No one ever intends to break up, split up, or divorce. There are a number of reasons why couples do though and one of those reasons is because of finances. Before I got married, my wife and I talked about finances. I considered myself someone who had a good grasp of financials. My wife was an accountant and was very good with money. Luckily, from the very beginning we were on the same page financially.
We both had careers; we both aspired to make more money; we wanted to have children; we wanted a bigger home. Every step of the way we talked about the financials. Talking about the finances shouldn’t be uncomfortable. It’s important enough to be able to have these conversations and not hesitate to talk about it.
There will be times of disagreement and that’s healthy. There’s always more than one side and perspective. You might want to spend some money for a vacation but your spouse might want to fix the house. You might want to buy a new car but the spouse doesn’t. Understanding other perspectives help get through disagreements and it’s very important when it involves finances.
What are some of the disagreements you have with your significant other? Does one have a student loan they don’t want to try and pay off; does your spouse have a credit card balance and doesn’t try to pay it down; are you spending on things you don’t need; did you inherit your spouse’s debt and now you’re trying to pay it off; are you being constantly told not to shop or buy useless things; do you have a gambling problem?

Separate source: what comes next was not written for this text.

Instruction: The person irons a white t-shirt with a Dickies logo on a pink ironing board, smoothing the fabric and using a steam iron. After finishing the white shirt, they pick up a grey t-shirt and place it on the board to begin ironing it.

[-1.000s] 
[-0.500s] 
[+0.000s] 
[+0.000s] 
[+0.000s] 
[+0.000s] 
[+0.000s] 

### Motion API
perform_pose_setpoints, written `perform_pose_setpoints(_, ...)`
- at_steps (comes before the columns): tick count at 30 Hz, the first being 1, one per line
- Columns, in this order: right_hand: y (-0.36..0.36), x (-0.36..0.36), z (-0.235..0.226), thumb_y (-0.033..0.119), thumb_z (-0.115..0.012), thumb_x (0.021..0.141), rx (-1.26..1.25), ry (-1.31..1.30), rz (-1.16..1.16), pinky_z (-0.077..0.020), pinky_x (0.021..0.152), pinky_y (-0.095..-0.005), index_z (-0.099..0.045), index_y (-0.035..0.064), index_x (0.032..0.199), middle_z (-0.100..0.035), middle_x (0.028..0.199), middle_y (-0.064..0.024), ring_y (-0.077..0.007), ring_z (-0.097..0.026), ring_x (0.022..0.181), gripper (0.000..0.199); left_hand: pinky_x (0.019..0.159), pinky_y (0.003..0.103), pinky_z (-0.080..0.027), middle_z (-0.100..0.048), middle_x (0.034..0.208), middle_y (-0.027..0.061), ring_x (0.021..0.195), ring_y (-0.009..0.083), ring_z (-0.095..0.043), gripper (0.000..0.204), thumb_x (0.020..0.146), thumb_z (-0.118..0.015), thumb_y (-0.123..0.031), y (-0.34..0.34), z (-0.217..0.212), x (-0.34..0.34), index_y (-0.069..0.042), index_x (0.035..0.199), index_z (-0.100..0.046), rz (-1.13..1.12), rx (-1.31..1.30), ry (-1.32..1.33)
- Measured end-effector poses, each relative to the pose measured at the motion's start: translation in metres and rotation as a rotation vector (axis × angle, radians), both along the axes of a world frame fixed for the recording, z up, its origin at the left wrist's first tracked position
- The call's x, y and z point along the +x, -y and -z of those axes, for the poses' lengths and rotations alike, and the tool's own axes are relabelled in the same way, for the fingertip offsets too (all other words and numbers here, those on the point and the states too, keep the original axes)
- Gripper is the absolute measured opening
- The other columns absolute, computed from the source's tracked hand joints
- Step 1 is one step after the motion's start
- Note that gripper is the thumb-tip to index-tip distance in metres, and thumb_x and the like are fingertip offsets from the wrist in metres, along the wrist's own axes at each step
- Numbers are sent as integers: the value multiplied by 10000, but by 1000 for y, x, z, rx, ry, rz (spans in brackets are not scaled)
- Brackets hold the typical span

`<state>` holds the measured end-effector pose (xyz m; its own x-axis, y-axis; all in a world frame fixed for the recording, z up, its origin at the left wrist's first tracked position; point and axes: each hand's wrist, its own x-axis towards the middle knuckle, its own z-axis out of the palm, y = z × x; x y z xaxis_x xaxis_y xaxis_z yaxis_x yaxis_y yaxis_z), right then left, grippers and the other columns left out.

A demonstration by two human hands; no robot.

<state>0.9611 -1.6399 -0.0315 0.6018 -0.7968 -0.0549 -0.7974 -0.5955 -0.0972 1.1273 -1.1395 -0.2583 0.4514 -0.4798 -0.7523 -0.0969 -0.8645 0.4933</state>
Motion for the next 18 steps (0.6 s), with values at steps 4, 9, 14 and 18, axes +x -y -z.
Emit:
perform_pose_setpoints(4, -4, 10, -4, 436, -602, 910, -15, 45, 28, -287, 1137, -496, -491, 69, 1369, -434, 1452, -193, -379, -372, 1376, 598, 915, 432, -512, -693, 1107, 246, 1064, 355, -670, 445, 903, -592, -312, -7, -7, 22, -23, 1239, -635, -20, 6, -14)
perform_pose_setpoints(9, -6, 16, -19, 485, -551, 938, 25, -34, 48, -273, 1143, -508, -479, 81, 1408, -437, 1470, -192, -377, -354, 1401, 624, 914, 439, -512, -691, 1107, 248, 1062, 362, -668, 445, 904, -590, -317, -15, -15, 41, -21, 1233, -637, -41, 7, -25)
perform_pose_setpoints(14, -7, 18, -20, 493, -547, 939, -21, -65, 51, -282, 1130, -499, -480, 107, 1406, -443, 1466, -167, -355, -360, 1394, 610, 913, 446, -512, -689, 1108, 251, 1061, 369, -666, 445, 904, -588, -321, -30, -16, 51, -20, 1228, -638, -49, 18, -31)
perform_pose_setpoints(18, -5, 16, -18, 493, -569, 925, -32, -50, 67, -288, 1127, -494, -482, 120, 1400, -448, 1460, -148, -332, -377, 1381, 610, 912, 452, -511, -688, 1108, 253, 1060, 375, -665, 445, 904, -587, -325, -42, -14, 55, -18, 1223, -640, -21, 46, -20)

Arguments about money can tear a family apart which is why it’s important to get on the same page with each other. Your vision on money should be aligned with their vision on money. There will be times where one of us will fall off the horse and will lose sight of the vision. Hopefully, it doesn’t come with a significant cost but as long as you are both on the same page, it should make things get back to normal quick. As I wrote about cashing in on receipts I wrote a caution not to buy things just to get the reward. You’ll end up buying things you normally don’t and won’t use. I fall into this trap time and time again. My wife continues to remind me it’s better not to spend $4 to get $1. That’s $3 you could have saved. That’s the accountant in her talking and thanks to her, I get back on the same page.
If it’s difficult talking about finances with each other, you need to start getting comfortable. This has helped us make important decisions as a family. We know what the other is thinking, same financial mindset, and the support for each other. There are no financial secrets either. Having financial secrets is a no-no. If you are interested in following my journey, email subscribe to get alerts of latest posts or follow me on Facebook.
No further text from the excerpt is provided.